This is a question that I've been trying to figure out for ages.

I know that I need to show that if all subsequences of a sequence (xn)∞ n=1 diverge, then for all s ∈ S and all ε > 0, there are only finitely many terms of the sequence (xn)∞ n=1 that belong to the set (s − ε, s + ε) and use this fact to find a cover for S

But I don't understand how to do this

Answer 1

Background

Say you are working in a metric space $(X,d)$ with $S \subseteq X$. The assumed property of $S$ is called compact.

$S$ is compact iff each of its open covers has a finite subcover.

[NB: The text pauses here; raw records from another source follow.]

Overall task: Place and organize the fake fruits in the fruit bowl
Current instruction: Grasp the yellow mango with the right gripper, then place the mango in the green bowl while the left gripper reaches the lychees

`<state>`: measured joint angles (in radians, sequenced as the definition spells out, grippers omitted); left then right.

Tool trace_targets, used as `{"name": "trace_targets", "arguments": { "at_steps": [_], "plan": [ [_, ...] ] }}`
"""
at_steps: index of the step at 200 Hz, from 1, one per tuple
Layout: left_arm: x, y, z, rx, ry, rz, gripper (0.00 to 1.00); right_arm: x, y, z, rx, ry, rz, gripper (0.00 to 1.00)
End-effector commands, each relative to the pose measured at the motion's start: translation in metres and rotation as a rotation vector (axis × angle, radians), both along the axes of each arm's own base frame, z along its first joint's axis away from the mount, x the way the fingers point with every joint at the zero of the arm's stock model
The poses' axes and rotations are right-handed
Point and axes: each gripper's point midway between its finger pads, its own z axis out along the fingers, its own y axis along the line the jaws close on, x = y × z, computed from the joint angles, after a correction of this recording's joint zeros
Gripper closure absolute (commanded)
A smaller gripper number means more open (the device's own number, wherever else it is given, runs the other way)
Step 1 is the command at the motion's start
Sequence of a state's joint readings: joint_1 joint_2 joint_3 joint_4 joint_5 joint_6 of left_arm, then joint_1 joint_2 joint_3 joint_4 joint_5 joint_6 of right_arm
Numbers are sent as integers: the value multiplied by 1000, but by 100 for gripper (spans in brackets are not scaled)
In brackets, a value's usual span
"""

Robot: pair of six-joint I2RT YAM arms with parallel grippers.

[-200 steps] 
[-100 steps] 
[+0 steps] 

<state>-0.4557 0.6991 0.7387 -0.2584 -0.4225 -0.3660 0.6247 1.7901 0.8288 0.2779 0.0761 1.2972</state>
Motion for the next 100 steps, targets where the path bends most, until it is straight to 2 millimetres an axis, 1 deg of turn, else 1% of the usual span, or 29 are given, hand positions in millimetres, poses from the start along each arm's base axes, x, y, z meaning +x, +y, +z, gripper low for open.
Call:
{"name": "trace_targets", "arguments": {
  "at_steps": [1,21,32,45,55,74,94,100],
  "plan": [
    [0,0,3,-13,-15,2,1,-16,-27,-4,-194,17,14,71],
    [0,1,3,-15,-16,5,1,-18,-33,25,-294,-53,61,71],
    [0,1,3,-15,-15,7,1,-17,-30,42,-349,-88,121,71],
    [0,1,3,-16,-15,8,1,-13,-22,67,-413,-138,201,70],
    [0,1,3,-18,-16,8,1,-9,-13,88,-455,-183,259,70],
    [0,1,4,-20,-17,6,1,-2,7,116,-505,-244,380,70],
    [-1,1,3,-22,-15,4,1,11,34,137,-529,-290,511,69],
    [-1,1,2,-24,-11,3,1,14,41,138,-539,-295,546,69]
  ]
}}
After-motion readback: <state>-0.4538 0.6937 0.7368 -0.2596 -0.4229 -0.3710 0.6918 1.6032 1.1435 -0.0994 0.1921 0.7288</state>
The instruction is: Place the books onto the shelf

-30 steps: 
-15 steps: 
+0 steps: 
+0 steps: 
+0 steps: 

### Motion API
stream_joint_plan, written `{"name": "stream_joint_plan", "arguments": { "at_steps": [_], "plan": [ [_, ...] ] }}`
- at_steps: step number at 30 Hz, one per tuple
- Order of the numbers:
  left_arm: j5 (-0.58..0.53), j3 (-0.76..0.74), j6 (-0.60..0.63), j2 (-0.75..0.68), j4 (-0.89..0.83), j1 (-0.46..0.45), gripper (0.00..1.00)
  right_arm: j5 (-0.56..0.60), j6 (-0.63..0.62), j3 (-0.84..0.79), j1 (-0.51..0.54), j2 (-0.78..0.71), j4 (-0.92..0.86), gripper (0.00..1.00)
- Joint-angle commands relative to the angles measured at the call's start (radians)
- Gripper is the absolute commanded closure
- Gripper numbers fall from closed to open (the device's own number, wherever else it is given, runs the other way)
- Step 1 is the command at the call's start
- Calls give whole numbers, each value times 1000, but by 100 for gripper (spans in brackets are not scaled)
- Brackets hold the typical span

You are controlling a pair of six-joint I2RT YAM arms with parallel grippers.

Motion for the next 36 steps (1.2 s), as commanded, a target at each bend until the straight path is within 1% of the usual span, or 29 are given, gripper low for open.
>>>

That is, for any collection $\{U_\gamma\}_{\gamma \in \Gamma}$ of open subsets of $X$ such that $S \subseteq \cup_{\gamma \in \Gamma}\ U_\gamma$, there is a finite subset $F$ of $\Gamma$ such that $S \subseteq \cup_{\gamma \in F}\ U_\gamma$.

This property is particularly useful in analysis since every interval $[a,b]$ is compact. As a consequence, you can have Bolzano-Weierstrass Theorem as pointed out in another answer. Extreme value theorem is another direct consequence of the compactness of an interval.

Back to business, assuming $S$ is compact, the question is asking you to show that $S$ is sequentially compact:

S is sequentially compact iff every sequence $\{x_n\}$ in $S$ has a convergent subsequence whose limit is in $S$.

But I would like to proceed by proving that $S$ is limit point compact:

S is limit point compact iff every infinite subset $E$ of $S$ has a limit point in $S$.

The sequentially compact property and the limit point compact property are actually equivalent to compactness if you are working in a metric space. As you will learn later, compactness is equivalent to totally boundedness + completeness in a uniform space.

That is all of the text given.